Brief History of Disputing

People have always disputed. Even in prehistoric times, even when they couldn’t speak, quite surely, they tried to convince each other, who is wrong and who is right. But this story will begin from the times of ancient Greece. There was a guy named Prothagor, who was the first to organize public disputes. His core belief was that the truth can only be acknowledged from different angles. Only when totally different points of view collaborate.

Dialogue

The method of dialogue, which consisted of asking questions to the interlocutor and showing the falsity of his answers, later was used by the greatest ancient Greek philosopher Socrates, whose name outlasted centuries. Socrates claimed that a dispute can develop as long as questions arise and are resolved along its course. This is a kind of food for any dialogue. If the questions are settled, then the movement of thought stops. Socratic conversations still excite us, carry us away, teach us, and make us think.

Significant attention was paid to the dispute in ancient India. Widespread various types of discussions and numerous disputes. The right of eloquence and logical evidence was so undeniable in India that no one dared to avoid a challenge. For example, if two persons argued, then sometimes the defeated must have either take away his own life (throw himself into a river or from a cliff), or become a slave to the winner, or convert to his faith. If a man with a huge fortune turned out to be defeated, then his property was often given to the poor man in rags, who managed to over-argue with him. Not only individuals could take part in the dispute, but also entire monasteries, which in case of failure sometimes completely stopped existing. 

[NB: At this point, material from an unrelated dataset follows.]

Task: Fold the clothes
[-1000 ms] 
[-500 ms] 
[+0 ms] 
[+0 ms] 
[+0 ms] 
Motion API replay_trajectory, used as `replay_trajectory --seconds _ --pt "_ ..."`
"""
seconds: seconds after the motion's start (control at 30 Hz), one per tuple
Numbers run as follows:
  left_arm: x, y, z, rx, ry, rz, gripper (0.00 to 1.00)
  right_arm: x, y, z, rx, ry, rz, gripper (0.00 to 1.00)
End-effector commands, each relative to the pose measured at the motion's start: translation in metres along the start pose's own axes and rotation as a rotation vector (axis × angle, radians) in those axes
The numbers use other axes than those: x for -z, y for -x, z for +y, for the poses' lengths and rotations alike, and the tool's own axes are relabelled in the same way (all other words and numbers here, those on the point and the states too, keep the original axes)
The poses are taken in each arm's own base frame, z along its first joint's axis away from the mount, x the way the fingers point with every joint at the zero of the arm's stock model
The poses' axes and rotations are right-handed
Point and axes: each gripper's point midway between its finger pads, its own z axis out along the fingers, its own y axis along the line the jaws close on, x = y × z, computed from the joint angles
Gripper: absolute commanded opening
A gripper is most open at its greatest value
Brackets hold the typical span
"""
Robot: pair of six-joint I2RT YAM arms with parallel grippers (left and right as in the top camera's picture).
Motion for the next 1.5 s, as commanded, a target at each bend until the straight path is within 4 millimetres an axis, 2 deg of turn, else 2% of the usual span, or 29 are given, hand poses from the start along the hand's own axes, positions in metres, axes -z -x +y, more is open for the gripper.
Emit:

Many researchers note that one of the traditions of the Indian dispute is a serious and thoughtful approach to the views and ideas of the adversary. If someone started to preach a new theory, then they didn’t immediately deny it and didn’t pursue it, but listened to the argument of the preacher, weighed it, evaluated it, and often accepted it if it was convincing and refuted old ideas. The famous "Indian rule of dispute" has survived to this day: before refuting the enemy, you need to understand the essence of his position, make sure that it is correctly understood.

People nowadays should really look back to these wise approaches. Then maybe life would be much easier.